The second factor is a mixed-language validation corpus. Polish corporate documents are full of English terms: compliance, vendor, deliverable, SLA. If your golden set contains only pure Polish sentences, you’ll overestimate model quality on data that’s actually bilingual. When selecting a model, consider one with a rich multilingual corpus, like BGE-M3; we discuss this further in the article on embeddings for the Polish language.
The third issue: when pure vector retrieval falls short on Polish industry terms and catalog numbers, measure how much hybrid search adds. Calculate recall@5 for vectors alone, then for vectors combined with BM25 on the same golden set. If the difference exceeds a few percentage points, hybrid pays off. All these comparisons only make sense when you change one variable at a time and measure on an unchanged test set.
FAQ
#How many question-fragment pairs are enough for reliable evaluation?

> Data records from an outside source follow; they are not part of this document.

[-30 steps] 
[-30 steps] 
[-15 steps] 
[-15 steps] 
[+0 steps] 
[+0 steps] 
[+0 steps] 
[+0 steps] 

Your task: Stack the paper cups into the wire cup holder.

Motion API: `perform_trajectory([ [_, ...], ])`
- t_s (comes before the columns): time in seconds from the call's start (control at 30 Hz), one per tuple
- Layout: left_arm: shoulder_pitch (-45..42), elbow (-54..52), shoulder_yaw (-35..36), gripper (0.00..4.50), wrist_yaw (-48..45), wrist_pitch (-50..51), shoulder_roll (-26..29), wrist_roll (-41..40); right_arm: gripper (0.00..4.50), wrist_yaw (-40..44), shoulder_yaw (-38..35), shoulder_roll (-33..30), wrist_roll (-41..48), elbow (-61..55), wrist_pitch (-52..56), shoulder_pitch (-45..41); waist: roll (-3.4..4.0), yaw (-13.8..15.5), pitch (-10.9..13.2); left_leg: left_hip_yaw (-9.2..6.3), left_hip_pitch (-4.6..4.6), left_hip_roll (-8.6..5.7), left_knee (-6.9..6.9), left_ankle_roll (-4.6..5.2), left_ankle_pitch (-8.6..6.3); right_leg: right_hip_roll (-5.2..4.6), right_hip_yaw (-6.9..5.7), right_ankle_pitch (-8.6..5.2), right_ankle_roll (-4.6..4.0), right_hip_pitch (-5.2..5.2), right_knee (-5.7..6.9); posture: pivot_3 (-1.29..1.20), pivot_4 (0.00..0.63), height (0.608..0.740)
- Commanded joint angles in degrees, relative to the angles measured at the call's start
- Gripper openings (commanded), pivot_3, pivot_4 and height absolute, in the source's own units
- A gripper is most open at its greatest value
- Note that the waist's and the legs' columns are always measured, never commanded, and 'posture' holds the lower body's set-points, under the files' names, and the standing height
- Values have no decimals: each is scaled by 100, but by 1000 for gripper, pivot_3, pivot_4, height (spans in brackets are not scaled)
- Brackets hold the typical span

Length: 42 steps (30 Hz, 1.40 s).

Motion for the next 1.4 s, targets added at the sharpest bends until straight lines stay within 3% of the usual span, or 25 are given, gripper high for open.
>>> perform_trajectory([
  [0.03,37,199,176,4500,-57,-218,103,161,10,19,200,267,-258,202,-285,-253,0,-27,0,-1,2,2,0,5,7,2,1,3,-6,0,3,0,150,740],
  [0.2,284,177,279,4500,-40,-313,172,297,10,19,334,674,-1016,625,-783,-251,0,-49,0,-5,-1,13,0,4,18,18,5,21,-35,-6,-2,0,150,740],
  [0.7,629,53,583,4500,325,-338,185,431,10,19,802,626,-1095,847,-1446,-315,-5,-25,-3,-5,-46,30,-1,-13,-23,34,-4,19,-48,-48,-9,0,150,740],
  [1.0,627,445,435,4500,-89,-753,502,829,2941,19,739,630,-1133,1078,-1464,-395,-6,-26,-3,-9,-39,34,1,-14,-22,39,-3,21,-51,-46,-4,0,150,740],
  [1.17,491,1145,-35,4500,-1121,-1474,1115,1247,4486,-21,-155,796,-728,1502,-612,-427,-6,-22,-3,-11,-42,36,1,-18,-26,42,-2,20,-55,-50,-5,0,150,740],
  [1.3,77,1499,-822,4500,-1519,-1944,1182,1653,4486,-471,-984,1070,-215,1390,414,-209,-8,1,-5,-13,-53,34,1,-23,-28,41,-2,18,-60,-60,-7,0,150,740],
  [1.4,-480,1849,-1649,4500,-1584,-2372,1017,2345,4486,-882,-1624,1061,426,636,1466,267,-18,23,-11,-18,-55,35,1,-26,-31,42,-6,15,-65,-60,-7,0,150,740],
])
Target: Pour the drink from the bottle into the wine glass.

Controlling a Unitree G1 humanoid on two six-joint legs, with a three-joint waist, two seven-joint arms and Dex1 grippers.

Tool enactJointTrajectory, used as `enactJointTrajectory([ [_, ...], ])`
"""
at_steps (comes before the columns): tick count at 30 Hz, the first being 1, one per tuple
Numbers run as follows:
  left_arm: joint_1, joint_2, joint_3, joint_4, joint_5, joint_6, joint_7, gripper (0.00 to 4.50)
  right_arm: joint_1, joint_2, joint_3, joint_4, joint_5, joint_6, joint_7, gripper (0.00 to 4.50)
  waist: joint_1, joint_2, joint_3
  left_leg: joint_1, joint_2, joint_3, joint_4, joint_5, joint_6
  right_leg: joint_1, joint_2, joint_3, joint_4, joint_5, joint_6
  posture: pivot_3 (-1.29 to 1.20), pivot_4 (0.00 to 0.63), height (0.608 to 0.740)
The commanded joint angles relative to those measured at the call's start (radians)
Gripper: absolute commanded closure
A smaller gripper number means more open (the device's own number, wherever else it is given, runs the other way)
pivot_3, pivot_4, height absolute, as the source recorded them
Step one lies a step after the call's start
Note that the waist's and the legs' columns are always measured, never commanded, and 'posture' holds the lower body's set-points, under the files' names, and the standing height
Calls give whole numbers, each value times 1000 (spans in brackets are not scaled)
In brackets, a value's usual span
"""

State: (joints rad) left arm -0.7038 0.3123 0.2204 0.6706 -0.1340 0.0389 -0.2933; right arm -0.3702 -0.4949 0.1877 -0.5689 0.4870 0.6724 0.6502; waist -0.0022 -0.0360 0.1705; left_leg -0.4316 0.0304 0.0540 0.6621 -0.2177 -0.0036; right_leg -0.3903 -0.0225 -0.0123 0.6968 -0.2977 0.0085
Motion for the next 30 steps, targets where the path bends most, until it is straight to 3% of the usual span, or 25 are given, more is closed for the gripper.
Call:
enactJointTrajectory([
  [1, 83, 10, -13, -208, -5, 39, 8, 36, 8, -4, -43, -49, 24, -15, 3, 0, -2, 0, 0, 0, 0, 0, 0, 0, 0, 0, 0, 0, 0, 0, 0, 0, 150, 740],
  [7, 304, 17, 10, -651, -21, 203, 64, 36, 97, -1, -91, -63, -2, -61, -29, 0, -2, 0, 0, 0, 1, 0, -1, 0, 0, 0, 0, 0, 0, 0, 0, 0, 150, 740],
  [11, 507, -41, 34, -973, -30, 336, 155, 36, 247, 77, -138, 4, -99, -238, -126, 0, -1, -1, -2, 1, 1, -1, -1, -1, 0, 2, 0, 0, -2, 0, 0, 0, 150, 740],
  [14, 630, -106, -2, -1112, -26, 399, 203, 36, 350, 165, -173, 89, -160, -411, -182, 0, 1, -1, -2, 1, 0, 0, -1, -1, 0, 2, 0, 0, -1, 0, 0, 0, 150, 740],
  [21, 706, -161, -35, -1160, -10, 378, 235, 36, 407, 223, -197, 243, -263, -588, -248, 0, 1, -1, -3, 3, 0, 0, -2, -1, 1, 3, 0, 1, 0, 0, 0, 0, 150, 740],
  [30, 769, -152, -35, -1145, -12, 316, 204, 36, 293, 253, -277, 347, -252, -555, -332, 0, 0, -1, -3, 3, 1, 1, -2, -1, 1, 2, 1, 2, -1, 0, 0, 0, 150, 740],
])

#For a first, rough assessment, 50-100 carefully selected pairs suffice. Such a set catches glaring differences between models and lets you discard obviously weak options. For stable, statistically reliable comparisons between similar models, aim for 200-300 pairs, because with a small sample, a few difficult questions can shift the result by several percentage points.
What’s the difference between recall@k and precision@k?
#Recall@k tells what percentage of all relevant fragments appeared in the top k, measuring coverage. Precision@k tells what percentage of results in the top k are actually relevant, measuring list “purity.” In RAG, recall is usually the priority because missing context hurts more than one unnecessary fragment, which the generative model will ignore anyway. Precision gains importance when false positives are costly or misleading.
Can I rely on the MTEB or BEIR ranking when choosing a model?
#Public benchmarks are useful as an initial filter to narrow the candidate list, but they don’t replace measurement on your data. MTEB and BEIR corpora are largely English and general-domain, so they poorly predict performance on Polish contracts or service requests. Treat the ranking as a starting point, and make the decision based on your own golden set.
How often should I repeat evaluation after deployment?
#Recalculate the offline golden set with every model change, chunking strategy change, or reranker change—it’s a quick regression gate. Independently, refresh the golden set with new production questions every quarter to keep up with data and user language drift. Monitor online metrics (ratings, escalations) continuously, just like in AI agent quality monitoring.
Does good recall@5 guarantee good assistant answers?
#No. High recall only means relevant fragments reach the context, which is necessary but not sufficient. The generative model might poorly summarize good context, omit a key detail, or add information outside the source. That’s why measure retrieval quality (recall, MRR, nDCG) separately from answer quality (faithfulness, relevance)—they’re two different layers with different failure causes.